Le luci di Corinto

di
genere
voyeur

Fa troppo caldo per dormire.
Anche se è notte fonda, l’aria è così afosa che le lenzuola sembrano attaccarsi alla pelle umida e sudata: mi è proprio impossibile restare a letto.
Mi alzo, dunque, con un sonoro sospiro di rassegnazione.
Esco sul balcone della mia camera, ed un filo di brezza mi solletica piacevolmente il corpo seminudo.

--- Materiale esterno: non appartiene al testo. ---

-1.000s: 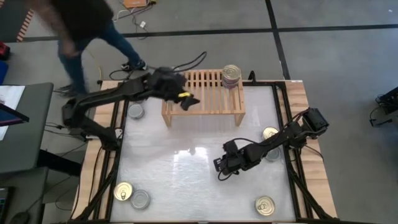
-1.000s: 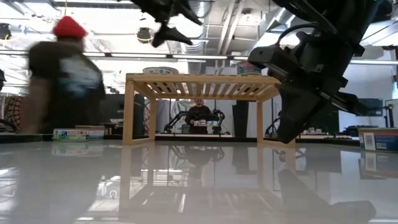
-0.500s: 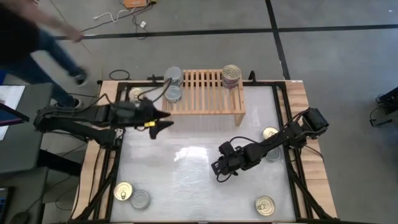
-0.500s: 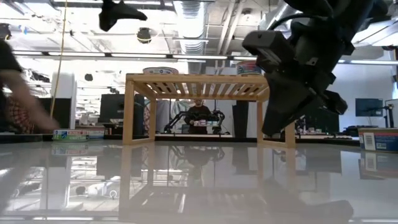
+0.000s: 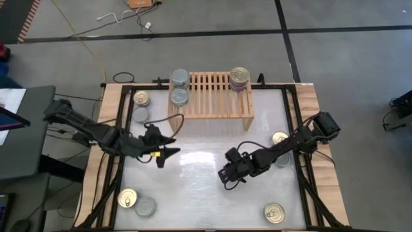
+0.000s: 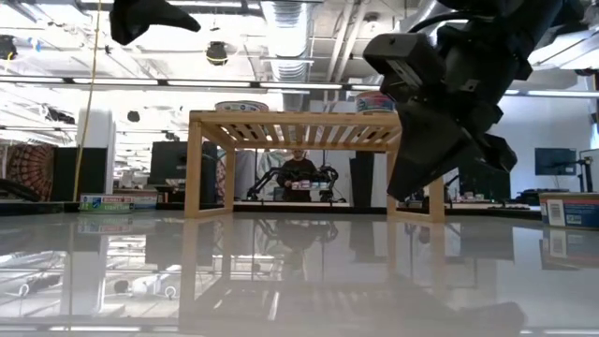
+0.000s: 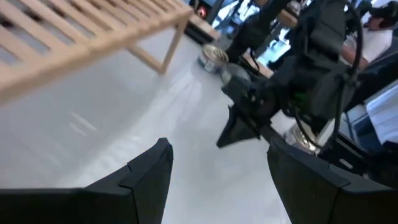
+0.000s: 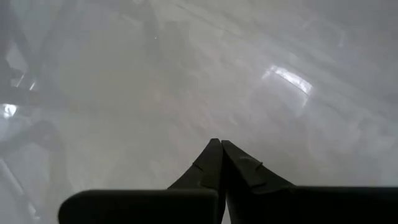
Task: Stack canned seafood by type on shelf
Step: Move the blue tuna can to the center of the table
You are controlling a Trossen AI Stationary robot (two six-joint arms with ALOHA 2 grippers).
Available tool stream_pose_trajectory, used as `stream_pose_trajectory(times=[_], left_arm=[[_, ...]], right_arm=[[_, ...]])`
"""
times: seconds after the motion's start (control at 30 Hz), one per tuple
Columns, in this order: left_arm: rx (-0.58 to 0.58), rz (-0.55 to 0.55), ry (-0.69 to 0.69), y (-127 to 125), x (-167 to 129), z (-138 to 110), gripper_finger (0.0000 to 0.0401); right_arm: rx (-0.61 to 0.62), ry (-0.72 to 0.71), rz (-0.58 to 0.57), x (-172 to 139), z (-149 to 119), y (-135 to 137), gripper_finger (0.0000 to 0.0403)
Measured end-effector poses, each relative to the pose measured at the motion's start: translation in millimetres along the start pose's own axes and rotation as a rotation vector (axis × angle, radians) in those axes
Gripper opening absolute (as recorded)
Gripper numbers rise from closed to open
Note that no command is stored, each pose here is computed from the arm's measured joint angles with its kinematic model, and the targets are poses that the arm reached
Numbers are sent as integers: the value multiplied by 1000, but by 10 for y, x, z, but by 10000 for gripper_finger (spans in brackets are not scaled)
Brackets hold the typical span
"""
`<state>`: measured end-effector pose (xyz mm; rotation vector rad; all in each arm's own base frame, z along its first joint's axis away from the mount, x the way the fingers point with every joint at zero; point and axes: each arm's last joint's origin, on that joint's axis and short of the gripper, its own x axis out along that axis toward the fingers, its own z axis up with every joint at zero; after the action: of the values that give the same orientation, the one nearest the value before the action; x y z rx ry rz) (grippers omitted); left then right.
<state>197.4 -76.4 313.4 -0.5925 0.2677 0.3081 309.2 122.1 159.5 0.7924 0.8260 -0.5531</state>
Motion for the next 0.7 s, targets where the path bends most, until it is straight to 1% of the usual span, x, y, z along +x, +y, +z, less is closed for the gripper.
stream_pose_trajectory(times=[0.13, 0.33, 0.43, 0.53, 0.63, 0.7], left_arm=[[-20, 35, 72, 3, -1, -129, 251], [-71, 171, 184, 122, -28, -295, 251], [-86, 220, 222, 166, -24, -341, 251], [-62, 247, 238, 190, -16, -365, 251], [-71, 257, 236, 191, 12, -373, 251], [-40, 268, 261, 206, 15, -392, 251]], right_arm=[[-1, 12, 1, -1, -6, -1, 35], [0, 11, 1, 0, -3, -1, 35], [0, 11, 1, 1, -1, -2, 35], [6, 8, -2, 8, 19, -9, 35], [15, 3, -6, 20, 51, -19, 35], [25, -1, -6, 28, 74, -23, 35]])
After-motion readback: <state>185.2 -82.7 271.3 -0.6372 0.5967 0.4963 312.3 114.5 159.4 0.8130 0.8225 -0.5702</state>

Sono arrivato in quest’albergo solamente due giorni fa, per una settimana di riflessione, sette giorni in cui meditare sulla mia vita e sugli avvenimenti degli ultimi tempi.
Quando una storia d’amore va in frantumi, raccogliere i cocci non è mai cosa semplice.
E la mia storia è letteralmente esplosa, travolta e annientata dal suo improvviso tradimento.
Ha conosciuto un altro, e con lui mi ha dimenticato in pochi giorni.
Tutto finito e cancellato.
E allora ho sentito il bisogno di allontanarmi da tutto, di essere uno sconosciuto fra altri sconosciuti, di leccarmi le ferite lontano dagli sguardi curiosi e crudeli, e così falsamente comprensivi, di chi mi circonda nella quotidianità: perché la fine di una lunga relazione suscita sempre un fastidioso e morboso interesse in chi osserva la cosa dall’esterno.
Sono bastate poche ore d’auto per giungere a Loutraki, trovare quest’albergo senza pretese, e ripercorrere con la mente tutto quello che è accaduto.
Ritrovare se stessi, si dice.
Ma per ritrovare se stessi bisognerebbe gettarsi alle spalle anni di felicità.
Facile a dirsi.
So che una settimana non mi sarà sufficiente a dimenticarla.
Forse neanche un mese.
Magari sarà necessario un anno per cicatrizzare le ferite.
Ma da qualche parte dovevo pur iniziare.

Il balcone sarà lungo una ventina di metri, e le ampie finestre scorrevoli di quattro delle camere di questo albergo vi si affacciano: non vi sono divisori alti, di vetro o di legno, a separare le varie parti di balcone di competenza delle singole stanze, ma alcuni grandi vasi colmi di gerani multicolori.
Appoggiato alla ringhiera di metallo guardo il mare scuro e placido, e la spiaggia deserta e silenziosa.
Le luci di Corinto brillano sullo sfondo, appena oltre il piccolo golfo.
E’ una notte splendida, decisamente sprecata per i miei pensieri cupi ed oscuri.
Fra poco mi farò l’ennesima doccia, per rinfrescarmi e cercare di dormire almeno un pò, per dare una momentanea tregua alla mia testa, così confusa ed incerta.

Un sospiro.
E, subito dopo, un gemito di piacere.
Mi volto, incuriosito da quanto ho udito.
I rumori provengono senza alcun dubbio dalla stanza accanto alla mia.
Tendo le orecchie e, nel silenzio, avverto gli inconfondibili suoni dell’amore.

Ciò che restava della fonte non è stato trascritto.